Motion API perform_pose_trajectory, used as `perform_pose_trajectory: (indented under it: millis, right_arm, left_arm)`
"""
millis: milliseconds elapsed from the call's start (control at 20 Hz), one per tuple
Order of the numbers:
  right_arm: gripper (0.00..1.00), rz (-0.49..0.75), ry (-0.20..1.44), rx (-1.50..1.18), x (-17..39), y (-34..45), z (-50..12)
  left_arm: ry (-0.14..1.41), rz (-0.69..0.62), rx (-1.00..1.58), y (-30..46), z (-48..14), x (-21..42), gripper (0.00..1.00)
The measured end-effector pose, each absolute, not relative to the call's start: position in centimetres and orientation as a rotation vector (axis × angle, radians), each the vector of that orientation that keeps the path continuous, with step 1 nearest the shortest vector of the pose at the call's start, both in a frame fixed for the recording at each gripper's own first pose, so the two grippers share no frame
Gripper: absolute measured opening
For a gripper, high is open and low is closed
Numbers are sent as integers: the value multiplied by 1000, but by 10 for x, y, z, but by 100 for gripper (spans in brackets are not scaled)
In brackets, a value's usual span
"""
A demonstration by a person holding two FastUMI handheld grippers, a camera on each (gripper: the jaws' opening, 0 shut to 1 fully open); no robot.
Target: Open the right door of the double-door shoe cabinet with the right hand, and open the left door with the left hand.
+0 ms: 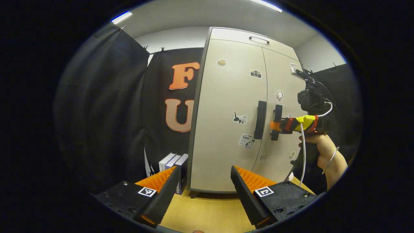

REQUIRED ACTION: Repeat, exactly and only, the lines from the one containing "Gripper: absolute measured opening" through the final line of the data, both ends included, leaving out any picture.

RESPONSE BOX:
Gripper: absolute measured opening
For a gripper, high is open and low is closed
Numbers are sent as integers: the value multiplied by 1000, but by 10 for x, y, z, but by 100 for gripper (spans in brackets are not scaled)
In brackets, a value's usual span
"""
A demonstration by a person holding two FastUMI handheld grippers, a camera on each (gripper: the jaws' opening, 0 shut to 1 fully open); no robot.
Target: Open the right door of the double-door shoe cabinet with the right hand, and open the left door with the left hand.
+0 ms: 

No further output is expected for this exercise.